* [EXERCISE INSTRUCTIONS]:
Copy, from the listing, every line in which the string "that" is present.

** Opening RECORDS FOR THE EXERCISE block **

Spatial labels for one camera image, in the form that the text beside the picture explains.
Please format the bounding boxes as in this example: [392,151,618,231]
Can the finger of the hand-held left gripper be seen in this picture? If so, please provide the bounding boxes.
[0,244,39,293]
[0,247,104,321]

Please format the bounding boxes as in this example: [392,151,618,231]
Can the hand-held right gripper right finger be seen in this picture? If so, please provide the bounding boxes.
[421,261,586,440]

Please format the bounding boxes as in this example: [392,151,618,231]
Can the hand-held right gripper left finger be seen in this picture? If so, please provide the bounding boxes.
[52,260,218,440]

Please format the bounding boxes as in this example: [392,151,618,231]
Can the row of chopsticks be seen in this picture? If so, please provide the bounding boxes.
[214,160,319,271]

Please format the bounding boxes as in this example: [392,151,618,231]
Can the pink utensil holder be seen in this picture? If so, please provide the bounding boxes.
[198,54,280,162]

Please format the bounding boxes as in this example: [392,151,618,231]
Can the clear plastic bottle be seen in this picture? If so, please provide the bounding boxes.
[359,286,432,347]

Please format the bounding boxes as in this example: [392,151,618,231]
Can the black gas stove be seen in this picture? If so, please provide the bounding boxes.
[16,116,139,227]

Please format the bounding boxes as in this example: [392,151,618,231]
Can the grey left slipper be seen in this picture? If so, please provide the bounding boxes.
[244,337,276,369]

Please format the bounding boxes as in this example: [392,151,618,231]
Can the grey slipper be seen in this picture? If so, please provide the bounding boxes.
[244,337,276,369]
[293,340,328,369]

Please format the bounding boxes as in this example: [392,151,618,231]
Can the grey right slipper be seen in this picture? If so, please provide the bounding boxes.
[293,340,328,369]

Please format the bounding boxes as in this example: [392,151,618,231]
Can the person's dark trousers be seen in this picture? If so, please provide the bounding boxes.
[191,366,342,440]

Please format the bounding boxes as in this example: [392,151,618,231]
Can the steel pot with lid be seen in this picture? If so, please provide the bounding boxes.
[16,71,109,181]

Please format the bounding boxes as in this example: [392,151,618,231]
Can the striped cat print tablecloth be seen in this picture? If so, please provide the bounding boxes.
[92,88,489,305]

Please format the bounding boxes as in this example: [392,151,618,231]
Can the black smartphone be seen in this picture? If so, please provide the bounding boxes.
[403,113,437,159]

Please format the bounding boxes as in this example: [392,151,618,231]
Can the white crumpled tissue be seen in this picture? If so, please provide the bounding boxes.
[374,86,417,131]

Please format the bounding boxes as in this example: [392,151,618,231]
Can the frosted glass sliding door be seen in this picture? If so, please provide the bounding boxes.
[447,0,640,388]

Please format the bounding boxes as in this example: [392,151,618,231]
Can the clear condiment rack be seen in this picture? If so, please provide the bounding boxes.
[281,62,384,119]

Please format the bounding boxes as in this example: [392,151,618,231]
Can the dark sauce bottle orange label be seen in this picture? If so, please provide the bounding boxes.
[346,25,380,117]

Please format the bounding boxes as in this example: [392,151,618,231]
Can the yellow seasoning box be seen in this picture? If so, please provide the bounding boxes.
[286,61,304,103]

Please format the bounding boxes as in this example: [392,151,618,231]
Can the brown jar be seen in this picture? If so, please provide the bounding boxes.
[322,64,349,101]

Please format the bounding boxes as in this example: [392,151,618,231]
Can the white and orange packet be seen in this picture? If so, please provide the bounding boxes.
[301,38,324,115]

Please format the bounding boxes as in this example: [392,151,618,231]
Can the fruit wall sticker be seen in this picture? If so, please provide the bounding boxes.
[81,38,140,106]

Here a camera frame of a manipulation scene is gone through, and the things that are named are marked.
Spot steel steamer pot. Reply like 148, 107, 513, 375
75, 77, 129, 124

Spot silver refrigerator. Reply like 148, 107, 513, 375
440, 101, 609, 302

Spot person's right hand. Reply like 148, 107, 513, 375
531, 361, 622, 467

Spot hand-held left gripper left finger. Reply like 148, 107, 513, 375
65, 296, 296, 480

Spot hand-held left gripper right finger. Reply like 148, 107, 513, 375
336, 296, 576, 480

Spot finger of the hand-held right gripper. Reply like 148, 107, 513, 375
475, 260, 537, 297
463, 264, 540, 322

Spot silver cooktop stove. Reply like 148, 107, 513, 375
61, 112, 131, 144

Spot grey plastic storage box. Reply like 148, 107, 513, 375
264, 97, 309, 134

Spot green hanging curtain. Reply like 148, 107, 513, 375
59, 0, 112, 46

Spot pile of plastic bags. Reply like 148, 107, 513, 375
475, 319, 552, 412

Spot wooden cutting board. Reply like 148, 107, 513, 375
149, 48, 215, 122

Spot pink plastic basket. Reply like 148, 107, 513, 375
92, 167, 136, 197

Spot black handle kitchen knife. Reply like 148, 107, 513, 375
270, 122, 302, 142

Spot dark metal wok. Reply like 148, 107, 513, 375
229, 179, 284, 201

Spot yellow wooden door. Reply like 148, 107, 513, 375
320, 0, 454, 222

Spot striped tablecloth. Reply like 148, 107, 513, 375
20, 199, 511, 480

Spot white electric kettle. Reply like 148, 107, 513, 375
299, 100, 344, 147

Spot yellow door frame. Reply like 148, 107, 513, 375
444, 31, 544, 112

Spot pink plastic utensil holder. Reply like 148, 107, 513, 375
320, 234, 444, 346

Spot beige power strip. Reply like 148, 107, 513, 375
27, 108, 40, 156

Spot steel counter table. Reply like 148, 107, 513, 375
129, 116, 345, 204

** Closing RECORDS FOR THE EXERCISE block **

* [RESPONSE TO THE TASK]:
Spatial labels for one camera image, in the form that the text beside the picture explains.
Here a camera frame of a manipulation scene is gone through, and the things that are named are marked.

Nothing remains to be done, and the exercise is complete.